Anna Jagiellon, "By the Grace of God, Infanta of the Kingdom of Poland"

Anna Jagiellon, queen of Poland and grand duchess of Lithuania (died 9 September 1596)


Anna Jagiellon was the sister of a woman whom we have met before, Isabella Jagiellon, queen of Hungary. Anna would also become a queen regnant, elected queen of Poland in 1575.

Anna Jagiellon,
in her coronation robes,
Sigismund's Chapel,
Wawel Cathedral, Cracow
Although the Jagiellons were a remarkable family, ruling over many central European territories, states, and kingdoms, including Hungary, Poland, Lithuania, and Bohemia, they are much less well known than their contemporaries, at least to those of us who speak English. We are obsessed with the Tudors, most obviously, and are likely to know more about the Valois or even the Habsburgs than we do about the Jagiellons.

But the powerful dynasties of western Europe were well aware of the influence of the Jagiellons. Jagiellon daughters were married into royal families with names and geographical homes we may be more familiar with-- Anna's sister Sophia, for example, became the wife of a German duke, and her sister Catherine, became the queen of Sweden. (I'll be posting about Catherine Jagiellon later this year.)

And many daughters of royal families with names and geographical homes we may be more familiar with married into the Jagiellon family--Anna, Isabella, Sophia, and Catherine were the daughters of Bona Sforza, herself the daughter of the duke of Milan.

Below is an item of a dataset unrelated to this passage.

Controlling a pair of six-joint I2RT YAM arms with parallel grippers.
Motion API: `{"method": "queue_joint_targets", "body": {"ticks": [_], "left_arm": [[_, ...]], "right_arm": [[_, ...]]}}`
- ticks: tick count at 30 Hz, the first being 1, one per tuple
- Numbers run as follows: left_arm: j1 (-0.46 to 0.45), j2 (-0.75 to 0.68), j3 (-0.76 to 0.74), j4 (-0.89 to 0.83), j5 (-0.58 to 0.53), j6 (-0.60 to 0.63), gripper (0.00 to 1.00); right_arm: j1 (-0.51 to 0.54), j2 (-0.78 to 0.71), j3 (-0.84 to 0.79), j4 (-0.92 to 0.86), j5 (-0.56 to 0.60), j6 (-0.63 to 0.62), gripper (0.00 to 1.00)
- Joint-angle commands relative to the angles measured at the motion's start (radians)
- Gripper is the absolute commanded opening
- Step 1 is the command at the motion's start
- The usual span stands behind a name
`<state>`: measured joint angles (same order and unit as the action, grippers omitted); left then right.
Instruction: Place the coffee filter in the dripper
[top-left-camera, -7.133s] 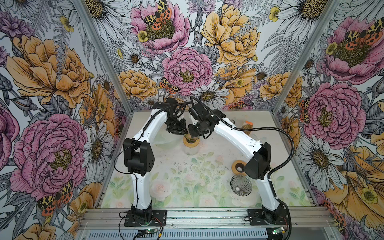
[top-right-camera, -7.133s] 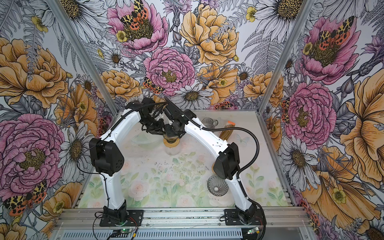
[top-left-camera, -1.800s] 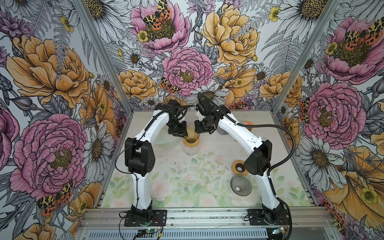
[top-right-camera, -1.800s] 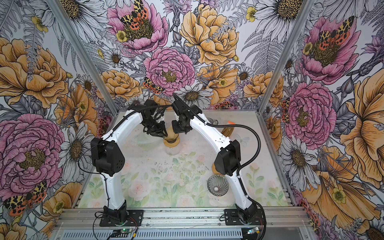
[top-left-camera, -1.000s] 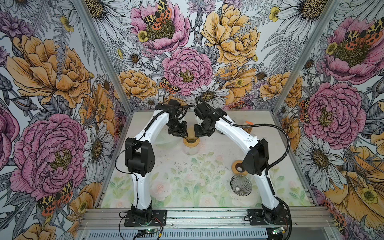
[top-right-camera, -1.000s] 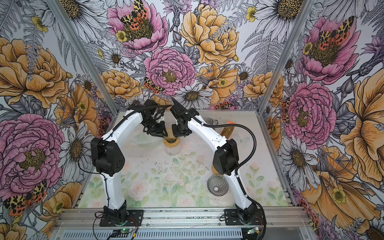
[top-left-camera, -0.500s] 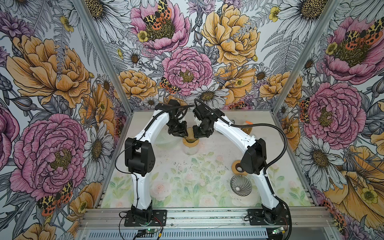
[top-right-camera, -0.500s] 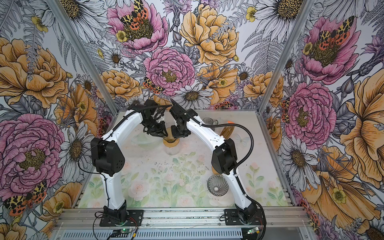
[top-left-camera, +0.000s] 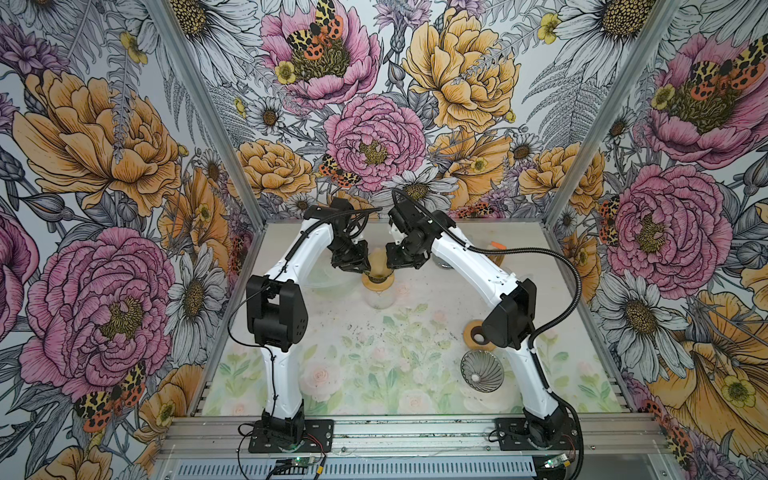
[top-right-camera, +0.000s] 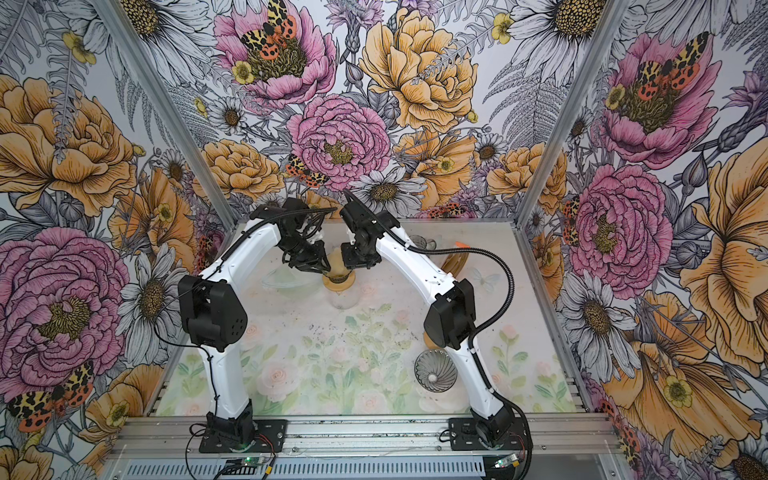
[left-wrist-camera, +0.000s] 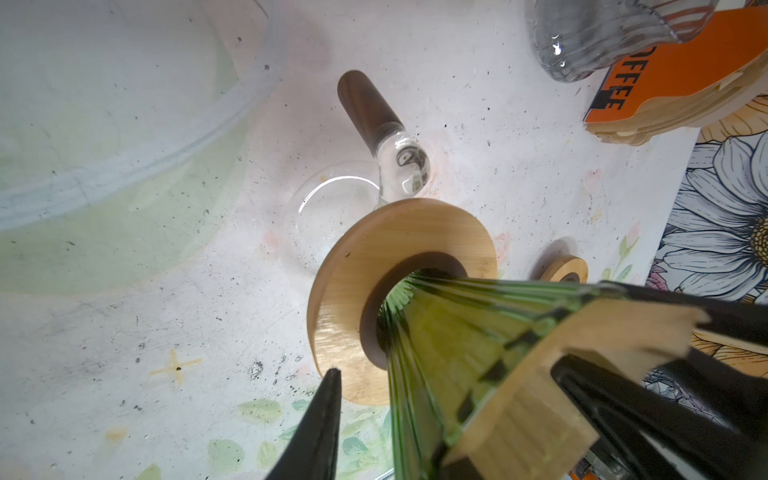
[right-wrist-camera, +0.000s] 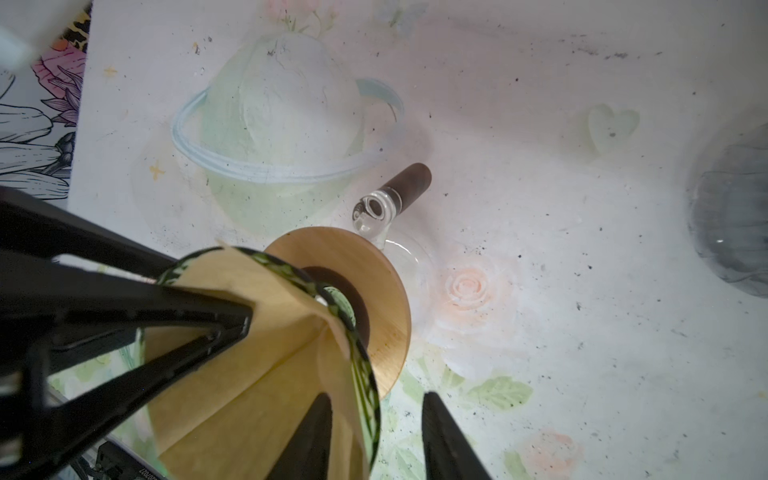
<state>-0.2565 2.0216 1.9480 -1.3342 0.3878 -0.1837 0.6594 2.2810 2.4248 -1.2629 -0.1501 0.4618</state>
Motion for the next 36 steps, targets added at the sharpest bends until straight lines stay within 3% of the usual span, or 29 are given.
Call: {"method": "queue_joint_targets", "body": {"ticks": [1, 25, 36], "left_arm": [[0.010, 0.003, -0.009, 0.014, -0.008, -0.004, 0.29], [0.066, -0.118, -0.017, 0.013, 0.151, 0.010, 0.48], [0.067, -0.071, 0.031, 0.013, 0.121, 0.012, 0.47]], "right_arm": [[-0.006, -0.059, 0.026, -0.006, -0.027, 0.002, 0.39], [-0.014, -0.158, -0.012, -0.003, -0.011, 0.001, 0.40], [-0.030, -0.133, -0.022, 0.010, -0.037, 0.052, 0.39]]}}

Other Jagiellon brides came from the Habsburg Holy Roman Empire, from Foix and Anjou in France, from Russia, and from Aragon.

As for Anna, the information I have is, unfortunately, very limited. She was born in Cracow on 18 October 1523 to Sigismund, the king of Poland and grand duke of Lithuana, and his wife, Bona Sforza (for more about Bona Sforza, click here and scroll down). Sigismund had two daughters with his first wife, Barbara Zápolya, who died in 1515, and would have six children with Bona Sforza, whom he married in 1517--Anna was Bona's fourth child and third daughter. (Sigismund also had at least three children with a mistress, a son who became a bishop and two daughters who made well-connected marriages.)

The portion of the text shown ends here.